IW superintendent gets $21K raise
Following a closed-session discussion, Isle of Wight County’s School Board voted on June 10 to give Superintendent Dr. Jim Thornton a $21,000 raise, bringing his annual salary to roughly $186,000.
The School Board had renewed its contract with Thornton last year, agreeing to keep him in his leadership role through June 30, 2023, and increasing his earnings from the $161,808 he’d been earning by 2% to a new rate of just over $165,000 at the start of the 2020-2021 school year. Per that contract, Thornton would receive additional 2% raises at the start of the 2021-2022 and 2022-2023 school years only if the School Board approved a 2% cost of living increase for all school division employees.
The $186,000 figure amounts to a 13% raise, though teachers only received a 2% raise this past January and will receive another 3% come July 1 per the 5% statewide teacher raises Virginia’s General Assembly included in its biennial 2020-2022 budget last year.
“When we looked at Dr. Thornton’s salary, we quickly saw his salary was far from comparable to surrounding districts’ superintendents,” said School Board Chairwoman Jackie Carr on her Carrsville District School Board Facebook page June 15.

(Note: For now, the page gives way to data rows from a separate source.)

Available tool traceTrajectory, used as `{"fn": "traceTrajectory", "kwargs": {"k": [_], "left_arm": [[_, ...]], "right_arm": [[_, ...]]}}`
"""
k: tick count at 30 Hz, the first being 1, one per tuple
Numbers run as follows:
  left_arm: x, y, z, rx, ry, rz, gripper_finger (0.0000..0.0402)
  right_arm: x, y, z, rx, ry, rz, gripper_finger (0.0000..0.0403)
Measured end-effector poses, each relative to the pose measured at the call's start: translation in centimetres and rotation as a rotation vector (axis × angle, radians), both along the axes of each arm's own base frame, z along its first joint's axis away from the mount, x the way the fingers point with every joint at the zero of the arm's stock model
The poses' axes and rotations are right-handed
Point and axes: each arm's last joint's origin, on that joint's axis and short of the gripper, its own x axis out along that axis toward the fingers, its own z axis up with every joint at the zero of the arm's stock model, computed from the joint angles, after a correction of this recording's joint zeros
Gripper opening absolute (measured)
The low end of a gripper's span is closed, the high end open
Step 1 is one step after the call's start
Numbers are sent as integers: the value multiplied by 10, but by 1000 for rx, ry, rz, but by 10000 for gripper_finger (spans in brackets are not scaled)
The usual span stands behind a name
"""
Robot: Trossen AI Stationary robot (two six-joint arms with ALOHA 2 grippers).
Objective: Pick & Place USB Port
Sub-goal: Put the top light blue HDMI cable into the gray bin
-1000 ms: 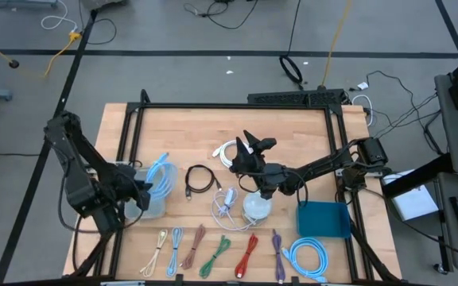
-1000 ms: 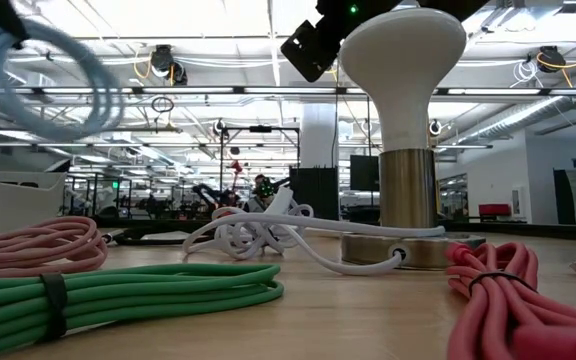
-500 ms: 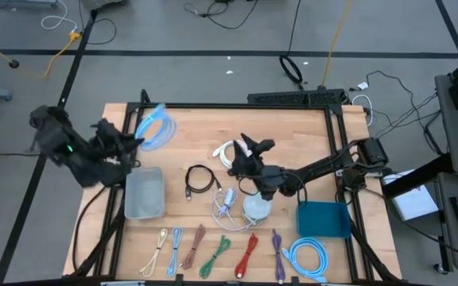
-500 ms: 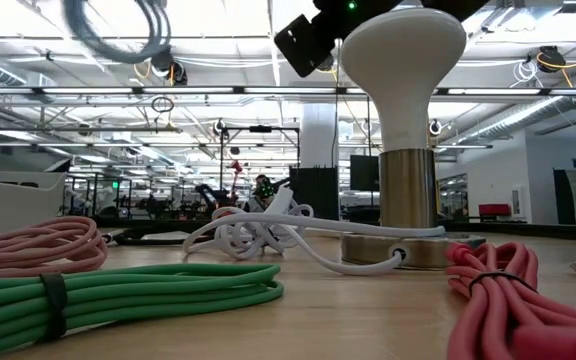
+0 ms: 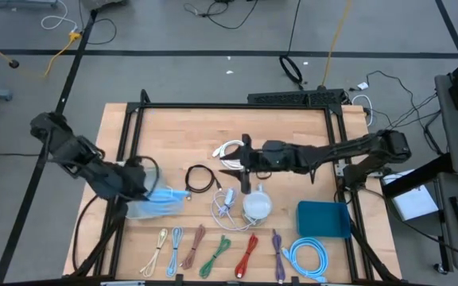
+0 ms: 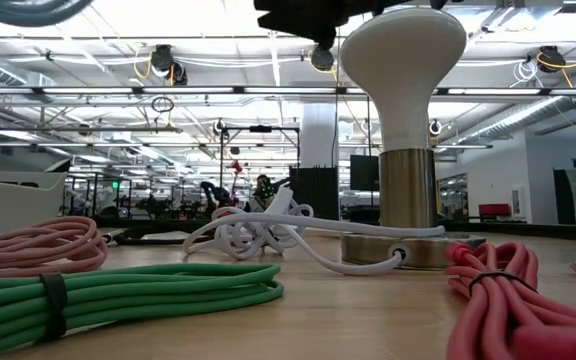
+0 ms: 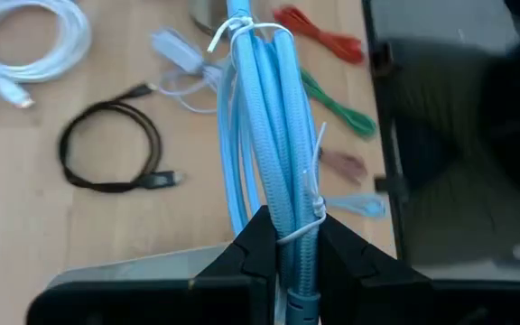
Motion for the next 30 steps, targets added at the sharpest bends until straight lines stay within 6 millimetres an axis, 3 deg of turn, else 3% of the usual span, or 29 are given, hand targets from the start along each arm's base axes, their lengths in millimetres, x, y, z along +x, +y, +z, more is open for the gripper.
{"fn": "traceTrajectory", "kwargs": {"k": [2,5,11,21,30], "left_arm": [[10,-4,-2,-3,9,-45,41],[31,-6,-10,27,43,-86,41],[54,8,-20,94,74,-109,41],[81,25,-20,53,-18,-235,41],[119,33,-47,125,50,-250,41]], "right_arm": [[0,-4,0,39,1,-1,176],[0,-8,0,161,6,171,185],[7,12,2,257,-69,404,204],[7,18,4,273,-51,344,222],[24,19,-17,323,-22,311,238]]}}
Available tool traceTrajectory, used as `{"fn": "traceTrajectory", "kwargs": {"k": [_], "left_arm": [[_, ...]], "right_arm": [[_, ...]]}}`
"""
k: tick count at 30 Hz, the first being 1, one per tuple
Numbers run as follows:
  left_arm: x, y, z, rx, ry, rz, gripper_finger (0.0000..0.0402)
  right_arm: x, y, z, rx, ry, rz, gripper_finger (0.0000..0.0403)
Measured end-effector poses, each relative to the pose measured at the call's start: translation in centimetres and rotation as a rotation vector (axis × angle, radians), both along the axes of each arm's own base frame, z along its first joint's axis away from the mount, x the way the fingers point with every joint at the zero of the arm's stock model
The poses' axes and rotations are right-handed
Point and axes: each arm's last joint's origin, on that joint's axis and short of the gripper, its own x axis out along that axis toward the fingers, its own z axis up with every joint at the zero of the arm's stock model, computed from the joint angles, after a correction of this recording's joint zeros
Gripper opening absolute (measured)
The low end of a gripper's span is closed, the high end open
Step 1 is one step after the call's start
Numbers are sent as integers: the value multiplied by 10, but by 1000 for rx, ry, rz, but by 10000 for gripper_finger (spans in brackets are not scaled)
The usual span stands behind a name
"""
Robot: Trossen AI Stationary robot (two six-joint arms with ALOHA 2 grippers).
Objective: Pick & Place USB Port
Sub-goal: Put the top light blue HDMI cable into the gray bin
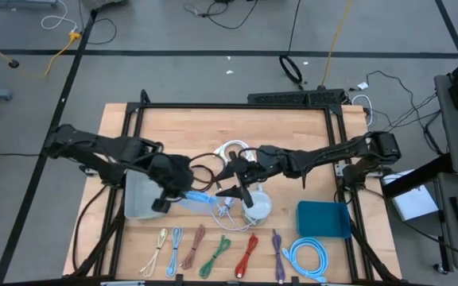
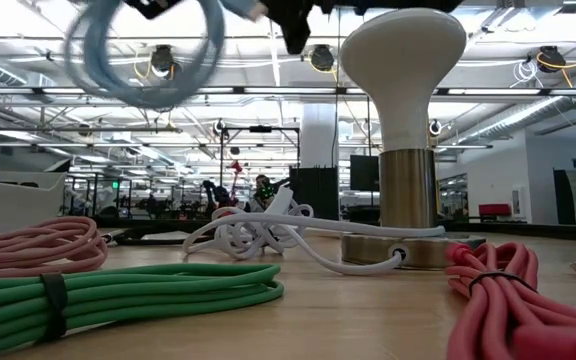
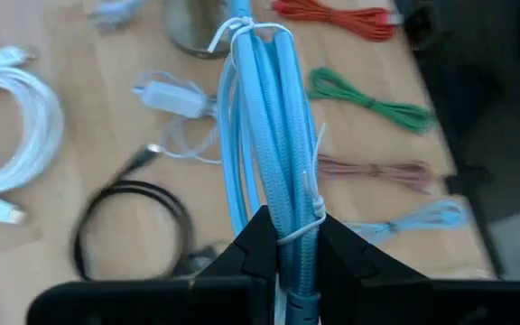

Thornton, who began his tenure in Isle of Wight in 2015 with a salary of $142,500, now has roughly 17 years of experience as a superintendent, having previously served in that role with Mecklenburg County and Cumberland County public schools. Surry County, by comparison, pays Superintendent Dr. Serbrenia Sims $175,000 according to a comparison of regional superintendent salaries supplied by the School Board. Sims is in her first year as a superintendent, having previously been an assistant superintendent for Surry from 2009 through 2020.
Isle of Wight County Schools has more than 5,000 students enrolled. Surry has fewer than 1,000. Gloucester County Public Schools, which is the closest in size to Isle of Wight in the region with roughly 4,000 students, pays its superintendent more than $200,000 annually, according to the salary comparison.
But keeping Thornton’s salary competitive wasn’t the only reason for the raise, Carr said. It was also in recognition of his leading the division through COVID-19 while being one of only two Hampton Roads school divisions to bring students back last September, and his past achievements such as the multimillion dollar career and technical education renovations he oversaw in 2017.